Electric interurban railway in Toronto, Canada

The Toronto and York Radial Railway was a transit operator providing services to the suburbs of Toronto, Ontario, Canada. It was a subsidiary of the Toronto Railway Company. The company was created by merging four Toronto-area interurban operations. The company was part of the empire of railway entrepreneurs Sir William Mackenzie and Donald Mann which included the Canadian Northern Railway and the parent Toronto Railway Company. The line was abandoned by the TTC in 1948.

==Lines==
The table lists the 4 lines composing the T&YRR. Each line became a separate division of the T&YRR except for the Schomberg and Aurora which was a branch of the Metropolitan Division. Click on the predecessor company name for further details about each line. In 1904, the four predecessor companies were merged to form the Toronto and York Radial Railway.

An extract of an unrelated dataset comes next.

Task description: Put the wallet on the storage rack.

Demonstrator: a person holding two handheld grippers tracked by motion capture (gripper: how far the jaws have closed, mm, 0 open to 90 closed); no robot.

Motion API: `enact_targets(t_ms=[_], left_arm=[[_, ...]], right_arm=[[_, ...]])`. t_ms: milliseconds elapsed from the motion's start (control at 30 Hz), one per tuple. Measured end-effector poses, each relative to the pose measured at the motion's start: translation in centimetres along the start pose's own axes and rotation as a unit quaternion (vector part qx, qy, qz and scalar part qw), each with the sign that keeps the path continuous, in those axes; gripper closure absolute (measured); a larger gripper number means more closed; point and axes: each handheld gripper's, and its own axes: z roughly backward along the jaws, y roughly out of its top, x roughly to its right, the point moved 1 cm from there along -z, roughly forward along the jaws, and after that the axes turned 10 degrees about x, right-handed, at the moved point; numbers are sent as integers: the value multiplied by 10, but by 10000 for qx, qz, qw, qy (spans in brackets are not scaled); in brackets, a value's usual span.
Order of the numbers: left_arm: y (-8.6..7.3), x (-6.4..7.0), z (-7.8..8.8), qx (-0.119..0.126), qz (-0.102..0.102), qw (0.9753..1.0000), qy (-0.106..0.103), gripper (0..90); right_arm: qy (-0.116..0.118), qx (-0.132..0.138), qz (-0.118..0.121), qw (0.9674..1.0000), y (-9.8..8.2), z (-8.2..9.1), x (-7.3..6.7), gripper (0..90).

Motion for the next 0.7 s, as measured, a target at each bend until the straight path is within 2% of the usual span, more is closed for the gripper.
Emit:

| Line | Predecessor company that created the line | Maximum extent of line under T&YRR | Line Opened | Line Closed |
|---|---|---|---|---|
| Metropolitan (Lake Simcoe) | Metropolitan Street Railway | CPR midtown line – Sutton | 1885 | 1930 |
| Schomberg and Aurora | Schomberg and Aurora Railway | Schomberg Junction (Oak Ridges, south of Aurora) – Schomberg | 1904 | 1927 |
| Mimico | Toronto and Mimico Electric Railway and Light Company | Sunnyside – Port Credit | 1892 | 1935 |
| Scarboro (Scarborough) | Toronto and Scarboro' Electric Railway, Light and Power Company | Kingston Road & Queen Street – West Hill | 1893 | 1936 |

==Timeline==

Timetable effective November 1919 for Toronto divisions of the T&YRR service

===Pre-T&YRR era (1885–1904)===
Events prior to the merger creating the T&YRR in 1904
In 1885, the Metropolitan Street Railway Company of Toronto (incorporated March 2, 1877, renamed Metropolitan Railway Company in 1897) started a horsecar line on Yonge Street.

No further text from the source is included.